## Task to complete
Every line from the one that contains "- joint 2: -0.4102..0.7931" to the end of the material below should be output exactly, with both ends included and nothing else.

## Data block
___
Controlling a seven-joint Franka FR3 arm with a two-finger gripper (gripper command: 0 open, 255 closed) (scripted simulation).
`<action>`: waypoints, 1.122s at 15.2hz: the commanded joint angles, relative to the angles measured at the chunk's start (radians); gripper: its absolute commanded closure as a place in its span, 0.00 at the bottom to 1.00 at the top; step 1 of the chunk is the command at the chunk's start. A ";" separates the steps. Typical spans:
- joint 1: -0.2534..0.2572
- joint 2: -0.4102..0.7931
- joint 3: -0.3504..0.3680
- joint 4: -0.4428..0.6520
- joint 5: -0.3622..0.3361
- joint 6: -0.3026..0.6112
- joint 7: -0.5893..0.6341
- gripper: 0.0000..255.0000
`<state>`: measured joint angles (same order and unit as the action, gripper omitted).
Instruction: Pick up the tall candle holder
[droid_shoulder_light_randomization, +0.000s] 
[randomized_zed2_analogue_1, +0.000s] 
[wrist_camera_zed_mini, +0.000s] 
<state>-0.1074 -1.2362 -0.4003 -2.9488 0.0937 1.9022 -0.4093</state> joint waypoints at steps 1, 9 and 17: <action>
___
## Task solution
- joint 2: -0.4102..0.7931
- joint 3: -0.3504..0.3680
- joint 4: -0.4428..0.6520
- joint 5: -0.3622..0.3361
- joint 6: -0.3026..0.6112
- joint 7: -0.5893..0.6341
- gripper: 0.0000..255.0000
`<state>`: measured joint angles (same order and unit as the action, gripper omitted).
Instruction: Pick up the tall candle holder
[droid_shoulder_light_randomization, +0.000s] 
[randomized_zed2_analogue_1, +0.000s] 
[wrist_camera_zed_mini, +0.000s] 
<state>-0.1074 -1.2362 -0.4003 -2.9488 0.0937 1.9022 -0.4093</state> joint waypoints at steps 1, 9 and 17: <action>

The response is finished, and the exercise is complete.